Do you need a powerful computer to edit video?
It depends on resolution. Editing 1080p footage is manageable on almost any machine made in the last five years. 4K editing requires either a modern CPU/GPU or the habit of working with proxy files (lower-resolution versions of your footage for editing, with the original resolution used at export). Apple Silicon Macs handle 4K editing unusually well relative to price. On Windows, you want at least 16GB RAM and a dedicated GPU for comfortable 4K work.
What's the best free video editing course?
DaVinci Resolve has a free official training program through Blackmagic Design's website that is genuinely comprehensive—it covers both the editing and color grading workflows and leads to a free certification. It's structured as a proper course, not a marketing document. For Premiere Pro, Adobe's own tutorials are decent for basics; LinkedIn Learning offers full courses free with most public library cards if you want structured instruction.
Should beginners learn video editing on a phone app first?

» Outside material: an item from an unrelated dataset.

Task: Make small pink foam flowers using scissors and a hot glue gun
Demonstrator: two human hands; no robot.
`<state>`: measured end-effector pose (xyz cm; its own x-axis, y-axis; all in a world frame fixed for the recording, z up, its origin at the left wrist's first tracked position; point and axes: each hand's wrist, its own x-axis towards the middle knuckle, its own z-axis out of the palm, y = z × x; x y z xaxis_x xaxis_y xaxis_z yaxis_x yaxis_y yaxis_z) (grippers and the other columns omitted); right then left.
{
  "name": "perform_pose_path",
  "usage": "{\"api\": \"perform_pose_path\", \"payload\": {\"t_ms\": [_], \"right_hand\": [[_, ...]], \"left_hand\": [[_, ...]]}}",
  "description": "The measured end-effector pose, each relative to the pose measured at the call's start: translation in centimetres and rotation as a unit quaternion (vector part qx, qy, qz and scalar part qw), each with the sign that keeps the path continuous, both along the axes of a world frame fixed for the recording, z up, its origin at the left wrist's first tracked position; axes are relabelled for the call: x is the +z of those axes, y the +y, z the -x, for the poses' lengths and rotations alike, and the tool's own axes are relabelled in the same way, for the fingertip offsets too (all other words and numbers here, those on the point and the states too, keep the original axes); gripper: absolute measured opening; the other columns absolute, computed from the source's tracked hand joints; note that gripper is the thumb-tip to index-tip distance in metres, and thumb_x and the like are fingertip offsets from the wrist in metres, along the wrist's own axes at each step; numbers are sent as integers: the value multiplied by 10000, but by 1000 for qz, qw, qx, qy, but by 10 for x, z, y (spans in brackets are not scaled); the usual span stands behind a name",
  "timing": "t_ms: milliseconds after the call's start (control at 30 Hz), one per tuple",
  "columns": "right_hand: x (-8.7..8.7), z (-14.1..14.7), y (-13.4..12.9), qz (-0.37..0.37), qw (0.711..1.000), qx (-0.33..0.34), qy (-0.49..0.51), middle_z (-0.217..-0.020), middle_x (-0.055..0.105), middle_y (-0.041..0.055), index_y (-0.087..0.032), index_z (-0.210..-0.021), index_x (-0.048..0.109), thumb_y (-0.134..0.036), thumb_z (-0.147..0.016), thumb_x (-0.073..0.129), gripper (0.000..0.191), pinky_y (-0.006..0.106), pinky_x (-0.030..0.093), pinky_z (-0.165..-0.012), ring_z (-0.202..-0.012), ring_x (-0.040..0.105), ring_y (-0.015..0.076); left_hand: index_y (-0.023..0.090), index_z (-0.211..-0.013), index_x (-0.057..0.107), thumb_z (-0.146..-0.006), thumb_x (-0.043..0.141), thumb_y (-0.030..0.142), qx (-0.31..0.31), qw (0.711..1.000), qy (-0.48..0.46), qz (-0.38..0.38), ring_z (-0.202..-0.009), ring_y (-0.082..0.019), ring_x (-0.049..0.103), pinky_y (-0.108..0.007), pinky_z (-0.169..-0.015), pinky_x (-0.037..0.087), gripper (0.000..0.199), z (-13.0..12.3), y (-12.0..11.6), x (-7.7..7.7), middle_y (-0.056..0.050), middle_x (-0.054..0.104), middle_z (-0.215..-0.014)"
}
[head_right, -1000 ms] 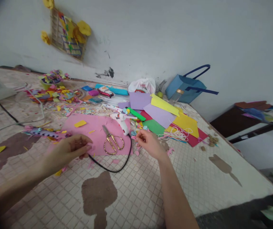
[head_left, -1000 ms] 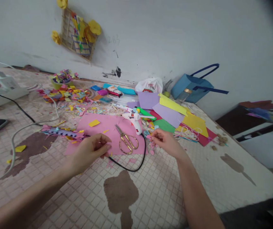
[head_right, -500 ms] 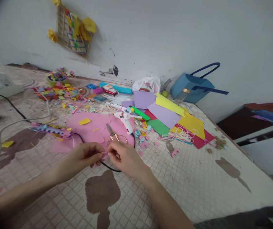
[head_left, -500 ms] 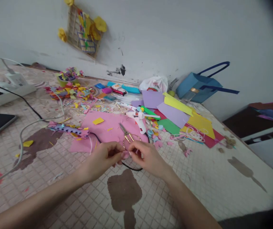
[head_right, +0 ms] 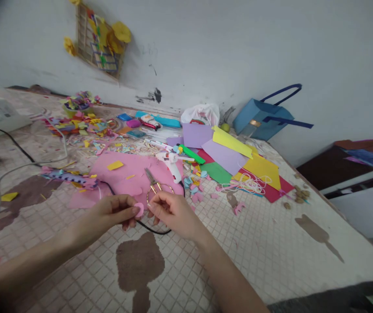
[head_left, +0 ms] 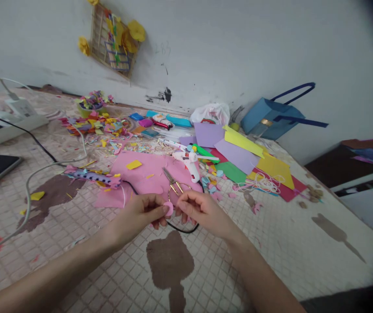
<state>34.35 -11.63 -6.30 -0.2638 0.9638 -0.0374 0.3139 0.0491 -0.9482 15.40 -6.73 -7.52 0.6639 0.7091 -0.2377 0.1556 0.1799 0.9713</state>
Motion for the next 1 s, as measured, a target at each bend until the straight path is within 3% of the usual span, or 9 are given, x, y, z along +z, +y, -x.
{"api": "perform_pose_path", "payload": {"t_ms": [67,200,333,467,633,767,867,1000], "right_hand": [[6,-11,0,-27,999,-19,-24,-727,596,0,-180,-798,549,-301,-876,488,157,211,449,-528,-574,565,100],[14,-52,-3,-82,974,-159,-142,-704,583,-9,-189,-775,541,-269,-861,488,129,222,423,-513,-553,524,106],[11,-82,-13,-27,951,-134,-279,-681,601,-16,-200,-756,568,-246,-838,491,122,225,385,-506,-585,537,127],[-2,-83,-16,-3,930,-124,-347,-672,615,-16,-201,-753,592,-235,-776,564,50,230,350,-516,-592,548,136],[-15,-80,-14,-6,930,-119,-347,-572,556,-30,-192,-639,553,-179,-704,608,86,224,300,-489,-547,503,133],[-13,-81,-13,-30,939,-122,-321,-551,510,-40,-189,-608,521,-135,-713,570,128,223,285,-482,-522,458,119],[-10,-74,-11,-56,953,-122,-271,-617,534,-35,-191,-682,522,-143,-771,518,101,219,338,-505,-556,490,116],[-15,-44,-6,-83,974,-98,-186,-706,586,-30,-194,-787,521,-150,-817,491,61,217,445,-577,-620,578,111]], "left_hand": [[172,-679,556,-794,554,372,-5,1000,5,-11,-520,-110,505,-228,-519,408,231,1,-1,1,17,577,-581],[187,-623,490,-808,530,397,9,999,30,-37,-471,-95,432,-213,-464,344,282,3,-3,4,55,474,-519],[196,-617,447,-803,528,411,32,998,42,-42,-443,-87,373,-204,-433,295,295,4,-4,5,78,406,-492],[189,-639,457,-820,500,392,35,998,29,-34,-471,-91,415,-209,-467,336,276,5,-3,5,64,470,-525],[177,-660,478,-827,503,368,29,999,15,-19,-484,-91,448,-211,-491,369,256,6,-4,5,57,505,-546],[169,-670,484,-839,503,359,24,1000,14,-9,-484,-84,461,-203,-487,371,255,7,-3,3,55,515,-553],[162,-688,496,-839,508,362,16,1000,17,-1,-496,-85,484,-206,-499,393,250,8,-3,1,45,547,-580],[162,-687,498,-825,522,363,17,1000,17,17,-502,-93,508,-212,-497,408,245,8,-4,2,35,573,-591]]}}
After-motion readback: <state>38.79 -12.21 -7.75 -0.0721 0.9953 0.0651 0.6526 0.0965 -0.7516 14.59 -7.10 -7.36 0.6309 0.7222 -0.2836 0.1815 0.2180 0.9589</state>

There's no harm in starting with CapCut or iMovie if you already have footage you want to edit—it helps you understand basic concepts like timelines and cuts without the interface complexity of professional software. But if you know you're heading toward professional work, it's worth going straight to DaVinci Resolve or Premiere. The mental model you build on a phone app doesn't transfer cleanly, and you'll effectively learn twice.
Are video editing certifications worth anything?
The Adobe Certified Professional certification is recognized in some hiring contexts, particularly for in-house roles at companies that run Adobe-heavy production. Blackmagic Design's DaVinci Resolve certification signals competence but isn't widely used in hiring decisions yet. For freelance work, certifications matter almost nothing—your portfolio and the quality of your previous edits are the only credentials that matter. Take a certification if you need it for a specific job posting or for personal benchmarking; don't take one expecting it to generate opportunities.
Bottom Line
Most people learning video editing need one of two things: a structured technical foundation in their software of choice, or instruction on story structure and pacing. Very rarely do you need both at the same time—figure out which bottleneck is actually holding your work back before committing to a course.
If you're starting from scratch, DaVinci Resolve plus a project-based course on that software is the highest-value path. If you're already editing but your videos aren't landing with viewers, skip the software tutorials entirely and look at courses that address directing, story structure, and how to build a video around an argument or narrative arc—the Create Better YouTube Videos course is a direct fix for that problem.
If you're building a freelance business, the technical skills are table stakes—find a niche, build a portfolio of 5–10 pieces in that niche, and focus your learning on the specific workflows that niche requires.